Because of the 48-year-old wager he made to challenge Coca-Cola, his beverage company is now valued at $1.6 billion.

The Moment series features interviews with extremely successful people who discuss what inspired them to take the risk and disclose the pivotal moment that altered the course of their lives and careers.

Michael Kirban laboriously started his company from scratch and did so for five years of his life. Then, one of the most well-known brands in the world and his biggest rival reached an agreement.

We’re dead, holy shit, he remembers thinking.

Kirban, forty-eight, is the executive chairman and co-founder of The Vita Coco Company, which began selling its brand-name coconut water in 2004. According to Kirban, the company was leading the then-emerging coconut water category and generating at least $15 million in revenue annually after just five years of operation.

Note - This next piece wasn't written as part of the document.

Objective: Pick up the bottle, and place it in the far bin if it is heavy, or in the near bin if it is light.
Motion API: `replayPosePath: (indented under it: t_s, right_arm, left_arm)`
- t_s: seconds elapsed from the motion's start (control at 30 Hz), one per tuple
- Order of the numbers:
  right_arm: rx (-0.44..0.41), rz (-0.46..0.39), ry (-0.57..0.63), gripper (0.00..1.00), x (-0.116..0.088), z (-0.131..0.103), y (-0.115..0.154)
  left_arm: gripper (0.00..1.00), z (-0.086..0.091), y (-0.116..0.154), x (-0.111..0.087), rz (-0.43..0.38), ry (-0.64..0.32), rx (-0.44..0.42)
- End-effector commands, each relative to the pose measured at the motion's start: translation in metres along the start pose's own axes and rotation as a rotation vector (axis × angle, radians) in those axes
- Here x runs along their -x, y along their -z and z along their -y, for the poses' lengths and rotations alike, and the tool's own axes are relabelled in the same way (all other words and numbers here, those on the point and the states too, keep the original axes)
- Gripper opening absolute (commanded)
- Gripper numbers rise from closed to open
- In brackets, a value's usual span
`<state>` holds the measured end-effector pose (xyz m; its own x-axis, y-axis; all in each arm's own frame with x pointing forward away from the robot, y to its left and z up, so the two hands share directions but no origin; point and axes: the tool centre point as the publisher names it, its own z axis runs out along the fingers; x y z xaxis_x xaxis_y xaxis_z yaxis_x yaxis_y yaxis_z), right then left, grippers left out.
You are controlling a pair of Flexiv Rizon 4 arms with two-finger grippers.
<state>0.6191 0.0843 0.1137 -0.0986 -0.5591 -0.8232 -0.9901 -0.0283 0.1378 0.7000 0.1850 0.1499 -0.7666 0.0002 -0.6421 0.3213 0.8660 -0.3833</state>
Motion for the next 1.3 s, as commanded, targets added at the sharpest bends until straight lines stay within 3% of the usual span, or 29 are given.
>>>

The Coca-Cola Company hinted that it would stop that momentum quickly. The massive beverage company purchased a 20% share in Zico, a coconut water company that debuted concurrently with Vita Coco, in 2009. 2013 saw the complete acquisition of Zico by Coca-Cola.

Already, Vita Coco and Zico’s rivalry was intense and almost vulgar. Kirban and co-founder Ira Liran were faced with a decision: fight one of the biggest companies in the world on our own or find our own big-money partner?

They chose the second option.

As of Thursday afternoon, Vita Coco’s market capitalization was $1.6 billion, making it a formidable entity in its own right. According to the company’s filings with the U.S. Securities and Exchange Commission, it holds almost half of the market for coconut water in the United States.

Zico, meanwhile, found it difficult to stand out under the enormous Coca-Cola brand. In 2021, its founder Mark Rampolla repurchased it for an undisclosed amount.

Here, Kirban talks about the strategy he devised to defeat a giant, how to make your own luck, and why, looking back, he wouldn’t change a thing.

Have you ever considered the possible outcomes for Vita Coco in the absence of those agreements?

Obviously, any success story depends a great deal on timing and luck. I genuinely think that.

But, I would add: It’s also crucial to create those opportunities and moments. Those turning points are not accidental.

I try to identify the next major turning point every six months. Which major growth pillar will come next? What will be this company’s next big breakthrough? And that’s what I aim to accomplish.